Work order –
Range to reproduce from the entries below: the line with "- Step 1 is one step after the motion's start", the line with "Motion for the", and every line in between. Give them exactly and give nothing else.

══ Task input

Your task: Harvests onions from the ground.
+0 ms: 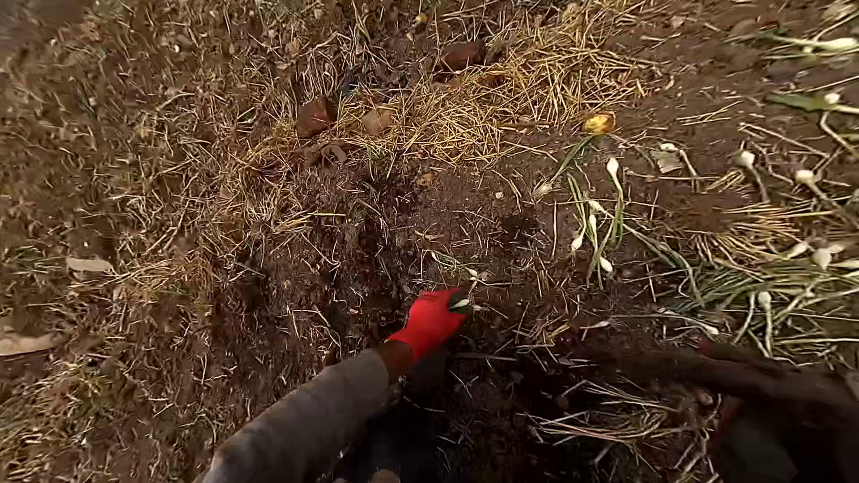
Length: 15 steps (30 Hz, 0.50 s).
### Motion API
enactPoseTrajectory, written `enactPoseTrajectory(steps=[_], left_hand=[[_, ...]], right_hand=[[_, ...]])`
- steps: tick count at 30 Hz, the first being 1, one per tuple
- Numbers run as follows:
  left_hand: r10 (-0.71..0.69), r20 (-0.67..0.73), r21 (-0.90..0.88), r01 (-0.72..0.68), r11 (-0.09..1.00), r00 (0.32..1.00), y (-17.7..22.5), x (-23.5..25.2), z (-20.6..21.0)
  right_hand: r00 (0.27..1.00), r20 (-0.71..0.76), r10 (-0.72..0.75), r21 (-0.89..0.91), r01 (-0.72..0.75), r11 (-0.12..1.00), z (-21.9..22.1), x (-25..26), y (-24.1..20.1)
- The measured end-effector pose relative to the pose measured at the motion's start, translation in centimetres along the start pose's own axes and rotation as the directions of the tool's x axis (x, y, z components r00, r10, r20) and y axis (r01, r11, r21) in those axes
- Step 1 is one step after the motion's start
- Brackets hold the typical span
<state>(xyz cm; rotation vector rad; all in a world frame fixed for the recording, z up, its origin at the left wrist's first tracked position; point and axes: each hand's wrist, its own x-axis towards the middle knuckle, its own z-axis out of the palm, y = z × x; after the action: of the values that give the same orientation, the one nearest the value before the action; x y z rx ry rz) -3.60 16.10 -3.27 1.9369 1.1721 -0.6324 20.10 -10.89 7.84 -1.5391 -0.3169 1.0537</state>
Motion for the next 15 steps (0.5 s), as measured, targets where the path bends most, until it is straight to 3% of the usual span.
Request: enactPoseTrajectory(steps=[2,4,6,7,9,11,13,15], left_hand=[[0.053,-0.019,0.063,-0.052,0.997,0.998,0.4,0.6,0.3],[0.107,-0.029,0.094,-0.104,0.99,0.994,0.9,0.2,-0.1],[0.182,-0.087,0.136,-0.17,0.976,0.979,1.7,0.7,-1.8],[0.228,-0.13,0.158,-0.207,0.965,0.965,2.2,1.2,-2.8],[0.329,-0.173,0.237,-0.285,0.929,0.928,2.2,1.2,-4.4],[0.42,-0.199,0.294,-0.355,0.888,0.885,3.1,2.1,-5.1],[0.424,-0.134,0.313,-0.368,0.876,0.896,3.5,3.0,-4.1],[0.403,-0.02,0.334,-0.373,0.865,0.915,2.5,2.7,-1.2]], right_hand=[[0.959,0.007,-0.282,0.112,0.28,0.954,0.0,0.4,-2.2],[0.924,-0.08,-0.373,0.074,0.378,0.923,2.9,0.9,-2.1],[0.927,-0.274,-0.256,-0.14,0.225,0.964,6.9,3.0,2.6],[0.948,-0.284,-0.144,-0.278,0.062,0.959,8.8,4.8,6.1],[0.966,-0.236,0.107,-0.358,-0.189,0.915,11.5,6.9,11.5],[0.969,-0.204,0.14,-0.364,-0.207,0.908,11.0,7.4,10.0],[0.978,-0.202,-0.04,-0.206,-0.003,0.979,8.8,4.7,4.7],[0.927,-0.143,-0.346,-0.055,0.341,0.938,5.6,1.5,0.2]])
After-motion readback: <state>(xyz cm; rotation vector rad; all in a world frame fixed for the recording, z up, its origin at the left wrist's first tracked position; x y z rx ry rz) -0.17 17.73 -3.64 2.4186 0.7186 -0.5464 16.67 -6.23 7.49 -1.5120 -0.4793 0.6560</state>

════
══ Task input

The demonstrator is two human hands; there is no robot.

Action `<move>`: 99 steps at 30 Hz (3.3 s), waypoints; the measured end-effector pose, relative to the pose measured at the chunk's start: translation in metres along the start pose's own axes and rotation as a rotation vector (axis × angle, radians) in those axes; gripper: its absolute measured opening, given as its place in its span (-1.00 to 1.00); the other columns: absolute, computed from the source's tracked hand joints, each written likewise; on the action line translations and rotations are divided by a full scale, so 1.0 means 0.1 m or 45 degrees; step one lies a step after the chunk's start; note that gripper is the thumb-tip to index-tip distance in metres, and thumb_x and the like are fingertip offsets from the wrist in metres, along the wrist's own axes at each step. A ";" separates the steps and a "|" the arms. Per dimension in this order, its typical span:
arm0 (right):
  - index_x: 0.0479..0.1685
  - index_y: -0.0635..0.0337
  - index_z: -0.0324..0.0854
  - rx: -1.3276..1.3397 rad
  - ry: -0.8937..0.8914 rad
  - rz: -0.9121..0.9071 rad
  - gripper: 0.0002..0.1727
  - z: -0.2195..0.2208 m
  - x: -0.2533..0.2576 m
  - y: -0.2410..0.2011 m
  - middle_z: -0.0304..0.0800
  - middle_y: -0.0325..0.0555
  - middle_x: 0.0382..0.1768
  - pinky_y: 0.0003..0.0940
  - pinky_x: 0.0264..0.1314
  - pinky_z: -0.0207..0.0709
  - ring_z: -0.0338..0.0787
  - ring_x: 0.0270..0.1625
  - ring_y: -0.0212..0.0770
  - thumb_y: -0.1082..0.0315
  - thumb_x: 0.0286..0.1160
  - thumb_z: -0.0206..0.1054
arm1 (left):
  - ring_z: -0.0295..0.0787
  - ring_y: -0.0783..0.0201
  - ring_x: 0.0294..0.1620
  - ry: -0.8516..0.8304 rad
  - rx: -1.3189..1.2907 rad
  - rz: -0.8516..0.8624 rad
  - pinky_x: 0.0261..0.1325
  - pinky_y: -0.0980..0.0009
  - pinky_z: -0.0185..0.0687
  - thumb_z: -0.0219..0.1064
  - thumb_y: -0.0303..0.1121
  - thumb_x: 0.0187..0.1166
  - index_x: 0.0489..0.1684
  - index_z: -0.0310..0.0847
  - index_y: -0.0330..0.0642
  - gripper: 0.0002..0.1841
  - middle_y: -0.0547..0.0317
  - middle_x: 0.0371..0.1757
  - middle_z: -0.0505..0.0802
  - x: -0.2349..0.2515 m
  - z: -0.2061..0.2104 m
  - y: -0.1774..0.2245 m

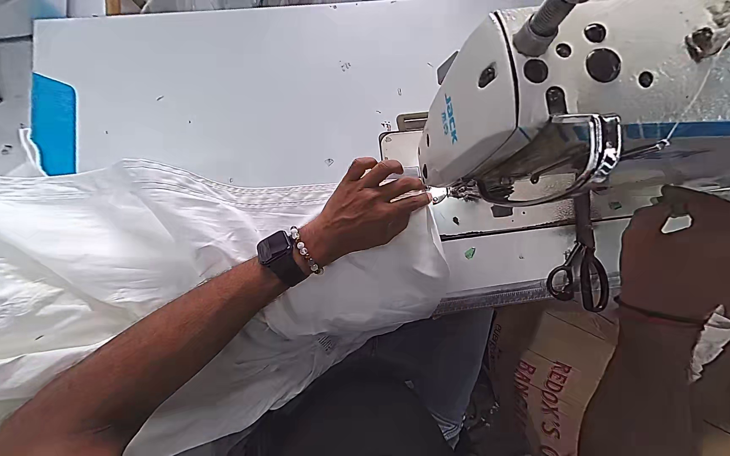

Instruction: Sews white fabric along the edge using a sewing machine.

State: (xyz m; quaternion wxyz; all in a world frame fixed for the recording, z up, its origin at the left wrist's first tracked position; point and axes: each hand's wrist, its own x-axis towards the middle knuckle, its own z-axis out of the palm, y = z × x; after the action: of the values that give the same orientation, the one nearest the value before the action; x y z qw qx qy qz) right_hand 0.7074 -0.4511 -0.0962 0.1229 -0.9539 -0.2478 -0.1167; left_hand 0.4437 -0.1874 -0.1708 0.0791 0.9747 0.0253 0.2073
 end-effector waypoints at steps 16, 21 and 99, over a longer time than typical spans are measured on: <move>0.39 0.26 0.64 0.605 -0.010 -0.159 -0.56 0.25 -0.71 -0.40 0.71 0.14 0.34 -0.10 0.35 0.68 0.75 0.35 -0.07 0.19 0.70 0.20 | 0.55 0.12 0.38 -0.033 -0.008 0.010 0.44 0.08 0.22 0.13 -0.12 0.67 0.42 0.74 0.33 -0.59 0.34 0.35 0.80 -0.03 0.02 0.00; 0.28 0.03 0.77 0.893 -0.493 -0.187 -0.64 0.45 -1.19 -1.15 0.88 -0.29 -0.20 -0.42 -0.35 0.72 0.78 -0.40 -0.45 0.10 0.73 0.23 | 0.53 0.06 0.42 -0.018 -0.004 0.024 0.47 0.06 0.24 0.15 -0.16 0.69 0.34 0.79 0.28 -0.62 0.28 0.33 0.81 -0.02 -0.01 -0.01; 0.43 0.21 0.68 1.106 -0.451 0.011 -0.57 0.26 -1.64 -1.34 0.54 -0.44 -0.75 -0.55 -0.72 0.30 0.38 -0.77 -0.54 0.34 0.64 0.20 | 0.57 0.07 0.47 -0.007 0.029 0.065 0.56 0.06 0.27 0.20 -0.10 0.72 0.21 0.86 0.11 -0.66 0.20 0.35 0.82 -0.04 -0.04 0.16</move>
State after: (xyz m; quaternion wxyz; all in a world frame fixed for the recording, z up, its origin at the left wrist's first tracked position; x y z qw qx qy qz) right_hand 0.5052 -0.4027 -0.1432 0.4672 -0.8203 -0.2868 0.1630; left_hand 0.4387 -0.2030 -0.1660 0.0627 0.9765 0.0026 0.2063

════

The answer –
- Step 1 is one step after the motion's start
- Brackets hold the typical span
<state>(xyz cm; rotation vector rad; all in a world frame fixed for the recording, z up, its origin at the left wrist's first tracked position; point and axes: each hand's wrist, its own x-axis towards the middle knuckle, its own z-axis out of the palm, y = z × x; after the action: of the values that give the same orientation, the one nearest the value before the action; x y z rx ry rz) -3.60 16.10 -3.27 1.9369 1.1721 -0.6324 20.10 -10.89 7.84 -1.5391 -0.3169 1.0537</state>
Motion for the next 15 steps (0.5 s), as measured, targets where the path bends most, until it is straight to 3% of the usual span.

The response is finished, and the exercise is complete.